Doug.Instance

Be Careful Mocking path

Aug 21, 2023

TL/DR;

If you mock path.resolve() in a jest test, it could break any require() or import calls downstream. Best to wrap all calls in a helper method and mock the wrapper instead of path.resolve() so that you don't break anything that actually needs a local path.

The Problem

Recently, I ran into an issue that was fairly challenging to troubleshoot. I was running tests in jest and received the following error:

Cannot find module 'jest-util'
    Require stack:
    - /code/codetender/node_modules/@jest/console/build/CustomConsole.js
    - /code/codetender/node_modules/@jest/console/build/index.js
    - /code/codetender/node_modules/@jest/core/build/cli/index.js
    - /code/codetender/node_modules/@jest/core/build/index.js
    - /code/codetender/node_modules/jest-cli/build/run.js
    - /code/codetender/node_modules/jest-cli/build/index.js
    - /code/codetender/node_modules/jest-cli/bin/jest.js
    - /code/codetender/node_modules/jest/bin/jest.js

The Solution

After a quick google, none of the posted solutions seemed to be related to my problem. It only seemed to be happening with certain test suites which were unremarkably different from any of the others that were working. So in order to find the problem, I turned to the tried-and-true debugging method:

  1. Start from scratch.
  2. Add things back one line at a time until things break.

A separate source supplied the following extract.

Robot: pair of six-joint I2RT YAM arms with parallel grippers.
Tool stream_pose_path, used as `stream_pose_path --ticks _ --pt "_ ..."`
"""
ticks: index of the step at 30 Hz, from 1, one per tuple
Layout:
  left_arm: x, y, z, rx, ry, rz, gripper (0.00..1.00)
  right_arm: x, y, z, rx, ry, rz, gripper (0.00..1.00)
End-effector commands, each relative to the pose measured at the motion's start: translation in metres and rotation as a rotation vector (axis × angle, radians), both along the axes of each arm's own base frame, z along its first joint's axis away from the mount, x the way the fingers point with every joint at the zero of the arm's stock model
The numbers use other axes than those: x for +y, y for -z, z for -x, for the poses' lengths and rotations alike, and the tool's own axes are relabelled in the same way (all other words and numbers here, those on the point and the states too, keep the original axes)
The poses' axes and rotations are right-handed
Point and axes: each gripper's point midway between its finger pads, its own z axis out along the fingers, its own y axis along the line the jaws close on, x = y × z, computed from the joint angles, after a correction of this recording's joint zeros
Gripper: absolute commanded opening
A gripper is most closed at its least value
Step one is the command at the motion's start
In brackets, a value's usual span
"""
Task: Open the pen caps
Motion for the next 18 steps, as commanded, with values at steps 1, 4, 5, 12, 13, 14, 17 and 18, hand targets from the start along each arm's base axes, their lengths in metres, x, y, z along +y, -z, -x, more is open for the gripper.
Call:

I'm testing a codetender which is a CLI that manipulates the file system. The only thing the constructor of the main class does is parse the configuration passed to the constructor. The only real logic in that parsing is that the resolution of relative paths to local paths happens right away using path.resolve(). Since I use path.resolve() in many other places as well, instead of using mockReturnValueOnce(), I was using mockImplementation() to create a dummy root path I could test against like this:

      jest.spyOn(path, 'resolve').mockImplementation((path) => `/path/and/${path}`);

The issue was, any time a module that called require (or import in TypeScript) to a local module was referenced in my tests, Node attempted to resolve the relative path of the module to the local path using path.resolve(). Since this was mocked, it could not find the module and raised the above exception.

Since I already had a helper class to deal with file system interaction, I simply added a static resolve method to this class so I could mock that class instead of path.resolve() and then mocking path.resolve() in only the unit test for the static function. I did switch all of my mocks to use mockReturnValueOnce() just to be make the test more discreet and easier to read, but using the wrapper class ensured that there would not be a require() call in between the mock and the implementation.